Nel dopoguerra ben poco spazio ebbe la denuncia di tali violenze alleate e anzi le spiegazioni più diffuse in Germania attribuirono, e attribuiscono, la responsabilità storica alla politica nazista di aggressione ai popoli vicini.
Paradossalmente l'Italia ufficiale cercò di usare la Resistenza per rivendicare un qualche merito istituzionale nella lotta antifascista per non venir punita come la Germania ex nazista dove quasi non vi fu opposizione popolare durante la guerra. Ebbene oggi, nel "Giorno del Ricordo", l'Italia ufficiale, con in testa l'ineffabile Ciampi, si dimentica delle responsabilità del fascismo al confine orientale e vuol presentare la solita stantia immagine dell'"italiano-brava-gente" ingiustamente colpito dalla malvagità slavo-comunista. È un ricordo ad uso e consumo di chi si vuole autoassolvere per le colpe storicamente assunte da istituzioni e funzionari in queste terre tormentate.
L'autoassoluzione funziona automaticamente anche quando si scoprono complicità e coperture verso i criminali nazisti.
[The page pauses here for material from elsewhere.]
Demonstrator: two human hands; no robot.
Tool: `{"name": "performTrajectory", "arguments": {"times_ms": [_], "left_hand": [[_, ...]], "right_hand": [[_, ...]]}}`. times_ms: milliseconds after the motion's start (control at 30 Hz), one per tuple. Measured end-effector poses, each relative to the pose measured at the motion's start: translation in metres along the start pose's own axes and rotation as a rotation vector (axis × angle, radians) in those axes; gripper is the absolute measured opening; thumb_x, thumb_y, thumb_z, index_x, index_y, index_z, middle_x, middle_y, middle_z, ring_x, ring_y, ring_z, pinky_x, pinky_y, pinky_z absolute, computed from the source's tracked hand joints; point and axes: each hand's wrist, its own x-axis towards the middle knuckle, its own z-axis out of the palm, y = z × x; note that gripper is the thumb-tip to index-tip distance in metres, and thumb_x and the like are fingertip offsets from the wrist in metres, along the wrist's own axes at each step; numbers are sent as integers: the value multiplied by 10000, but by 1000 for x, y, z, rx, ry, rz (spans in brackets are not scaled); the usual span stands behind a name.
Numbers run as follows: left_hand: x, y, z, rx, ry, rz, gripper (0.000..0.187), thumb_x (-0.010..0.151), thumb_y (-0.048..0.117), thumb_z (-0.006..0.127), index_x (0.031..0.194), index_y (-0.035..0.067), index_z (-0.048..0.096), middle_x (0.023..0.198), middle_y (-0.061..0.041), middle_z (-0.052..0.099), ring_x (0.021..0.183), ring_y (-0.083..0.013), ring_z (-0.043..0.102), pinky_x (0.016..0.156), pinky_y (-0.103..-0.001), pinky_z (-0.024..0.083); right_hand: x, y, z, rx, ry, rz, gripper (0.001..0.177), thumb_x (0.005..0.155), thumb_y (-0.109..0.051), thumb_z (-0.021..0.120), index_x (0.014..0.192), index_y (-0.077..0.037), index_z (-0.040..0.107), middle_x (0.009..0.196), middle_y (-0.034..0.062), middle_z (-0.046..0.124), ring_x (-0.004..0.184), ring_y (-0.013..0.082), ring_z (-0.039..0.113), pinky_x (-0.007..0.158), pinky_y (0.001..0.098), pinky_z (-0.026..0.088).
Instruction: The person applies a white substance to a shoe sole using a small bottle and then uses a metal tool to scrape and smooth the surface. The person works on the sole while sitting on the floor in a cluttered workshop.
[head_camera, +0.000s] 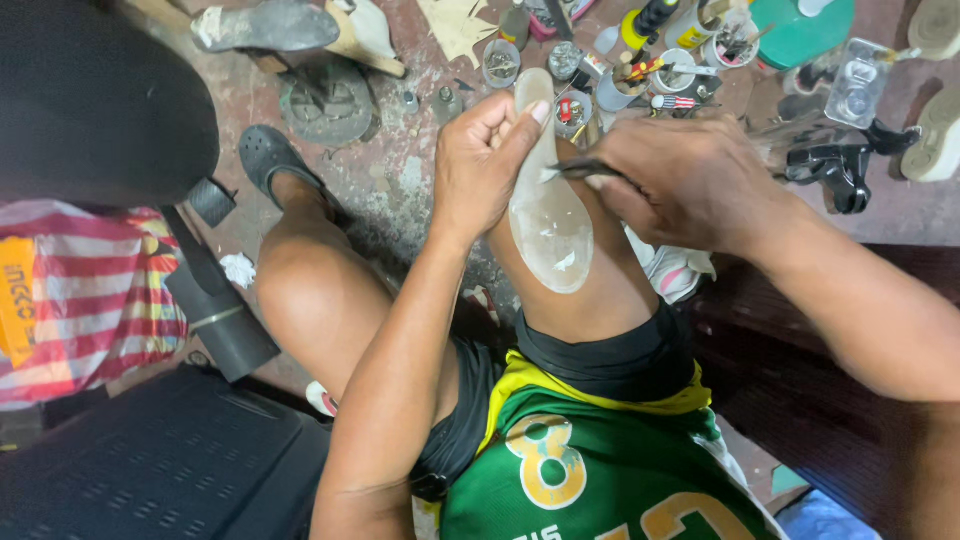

Proprio in questi giorni un'indecente Commissione parlamentare, presieduta da un esponente di AN, ha definito "semplice negligenza" della magistratura militare italiana l'aver dimenticato di condurre i processi per le stragi compiute dai nazisti nel 1943-45. Nessun comandante nazista, evidentemente aiutato dai camerati italiani, ha dovuto nemmeno rispondere per quegli assassini di abitanti di villaggi come Boves.
Non c'è da aspettarsi niente di buono, nemmeno su questo
piano, da un eventuale governo del centrosinistra se un leader come
Fassino ha sposato in pieno la tipica tesi neofascista degli italiani
uccisi in quanto italiani (e non in quanto fascisti). Quante penitenze
simili faranno ancora i nostrani aspiranti governativi? E quante comode
dimenticanze nelle loro ricostruzioni pseudostoriche? Sarebbero affari
loro se purtroppo tutto ciò non rafforzasse la cattiva abitudine
di subordinare l'analisi del passato alle convenienze e alle
opportunità del presente. E i mezzi di propaganda del potere, di
oggi e di domani, scelgono le verità da imporre e quelle da
emarginare e, all'occorrenza, da criminalizzare.
Altro che ingenue illusioni sulla Memoria e sul Ricordo!